Les critiques essuyées par certains membres de l’Académie algérienne de la langue amazighe, dont la composante a été rendue publique récemment, se sont invitées à la conférence d’Ahmed Ouyahia, secrétaire général du RND, hier.

En effet, le chef du RND et néanmoins Premier ministre, a souligné que seuls 4 membres de cette institution n’ont pas le grade de doctorant en tamazight, déplorant que certains chercheurs aient accusé les pouvoirs publics d’avoir privilégié l’équilibre régional dans la désignation
des membres. «Tous les membres de cette Académie, à l’exception de
4 qui ont des qualifications dans le domaine de Tamazight, les autres membres sont tous de rang doctoral», a-t-il, en effet, déclaré, ajoutant qu’il faut «cesser les querelles sur tamazight». Il faut rappeler que moins de 24 heures après l’annonce de la composante de l’Académie que préside Mohamed Djellaoui, Abderrezak Dourari a annoncé sa démission, sous prétexte que plusieurs membres « n’ont pas le niveau requis pour figurer dans une académie ». Plusieurs chercheurs et militants ont dénoncé « des inconnus » au domaine, qui figurent parmi les membres de cette institution.

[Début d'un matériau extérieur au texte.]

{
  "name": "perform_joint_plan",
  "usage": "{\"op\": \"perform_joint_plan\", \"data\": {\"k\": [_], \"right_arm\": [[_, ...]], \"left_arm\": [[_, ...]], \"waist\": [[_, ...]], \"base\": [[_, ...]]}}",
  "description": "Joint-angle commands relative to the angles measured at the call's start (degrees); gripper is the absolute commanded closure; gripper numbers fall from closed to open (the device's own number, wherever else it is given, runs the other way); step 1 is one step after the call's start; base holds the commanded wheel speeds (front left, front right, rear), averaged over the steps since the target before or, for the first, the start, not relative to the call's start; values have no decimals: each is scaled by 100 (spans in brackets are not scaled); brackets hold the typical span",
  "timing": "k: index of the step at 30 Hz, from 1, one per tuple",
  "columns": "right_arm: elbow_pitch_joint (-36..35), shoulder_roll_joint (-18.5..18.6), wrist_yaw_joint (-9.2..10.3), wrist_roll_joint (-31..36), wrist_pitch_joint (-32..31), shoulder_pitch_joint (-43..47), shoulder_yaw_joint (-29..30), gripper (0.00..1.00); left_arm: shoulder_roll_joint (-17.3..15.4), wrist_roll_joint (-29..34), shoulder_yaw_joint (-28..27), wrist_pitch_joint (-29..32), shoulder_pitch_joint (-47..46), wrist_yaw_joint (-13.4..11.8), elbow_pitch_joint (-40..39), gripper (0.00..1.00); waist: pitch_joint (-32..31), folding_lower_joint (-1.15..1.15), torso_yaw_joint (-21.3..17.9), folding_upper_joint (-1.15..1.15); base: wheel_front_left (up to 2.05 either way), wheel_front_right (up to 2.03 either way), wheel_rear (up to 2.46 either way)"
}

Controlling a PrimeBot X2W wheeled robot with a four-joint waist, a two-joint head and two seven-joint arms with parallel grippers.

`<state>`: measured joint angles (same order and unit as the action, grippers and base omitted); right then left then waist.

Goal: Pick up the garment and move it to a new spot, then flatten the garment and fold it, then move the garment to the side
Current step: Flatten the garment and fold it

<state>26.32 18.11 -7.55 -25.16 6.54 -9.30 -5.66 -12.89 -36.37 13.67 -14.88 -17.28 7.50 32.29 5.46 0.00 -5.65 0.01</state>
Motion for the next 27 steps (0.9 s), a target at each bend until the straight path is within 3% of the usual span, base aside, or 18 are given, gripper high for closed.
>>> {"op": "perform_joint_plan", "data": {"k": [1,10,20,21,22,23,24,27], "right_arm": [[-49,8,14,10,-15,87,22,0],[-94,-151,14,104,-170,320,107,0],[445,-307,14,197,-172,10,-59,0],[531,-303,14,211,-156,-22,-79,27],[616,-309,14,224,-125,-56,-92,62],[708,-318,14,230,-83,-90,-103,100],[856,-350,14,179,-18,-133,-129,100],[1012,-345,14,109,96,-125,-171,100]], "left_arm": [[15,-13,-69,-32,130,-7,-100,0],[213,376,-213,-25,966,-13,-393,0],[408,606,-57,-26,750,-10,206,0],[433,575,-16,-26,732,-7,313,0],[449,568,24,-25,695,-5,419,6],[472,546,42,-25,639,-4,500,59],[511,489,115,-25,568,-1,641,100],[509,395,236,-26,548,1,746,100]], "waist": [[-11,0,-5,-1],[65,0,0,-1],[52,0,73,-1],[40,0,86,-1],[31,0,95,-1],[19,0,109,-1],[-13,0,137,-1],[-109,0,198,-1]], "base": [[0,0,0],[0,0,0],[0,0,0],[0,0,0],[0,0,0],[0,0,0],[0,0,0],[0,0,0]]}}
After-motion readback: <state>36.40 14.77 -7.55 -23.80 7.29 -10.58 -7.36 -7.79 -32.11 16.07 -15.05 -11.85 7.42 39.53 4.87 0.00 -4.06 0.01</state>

M. Ouyahia a indiqué, par ailleurs, que «tous les Algériens et ceux qui se sont investis dans cette cause doivent reconnaître cette consécration au président de la République, Abdelaziz Bouteflika, avec la mise en place effective de l’Académie ». Pour M. Ouyahia, «le président Bouteflika l’avait promis (de donner sa pleine dimension à tamazight) et cela s’est concrétisé, à commencer par l’octroi à tamazight le statut de langue nationale, à son officialisation, jusqu’à la mise en place de cette Académie ». « Le seul problème qui se pose actuellement c’est sa graphie », a-t-il dit, relevant qu’« il appartient aux membres de cette Académie, avec le temps, de la déterminer ». Sur ce point, il faut relever que lors de l’ouverture des travaux du conseil national du RND, Ahmed Ouyahia a déclaré que cette question « est purement technique» et qu’il «revient aux académiciens et aux spécialistes d’en trouver la solution». Dans sa réplique, Ahmed Ouyahia ciblait, en fait, Bouabdellah Ghlamallah, président du Haut conseil islamique et membre du conseil national du RND, lequel, en visite, récemment, à Tizi-Ouzou, a déclaré que tamazight doit être transcrit en caractère arabe. Ce qui avait provoqué l’ire des militants et des spécialistes. Pour M. Ouyahia, tamazight représente un «acquis culturel et identitaire» qui a réalisé « un bond en avant» grâce au président Bouteflika, qui a procédé « progressivement et avec sa sagesse », éliminant ainsi les « causes de la discorde », ajoutant que cet acquis est « un ciment supplémentaire » pour le pays.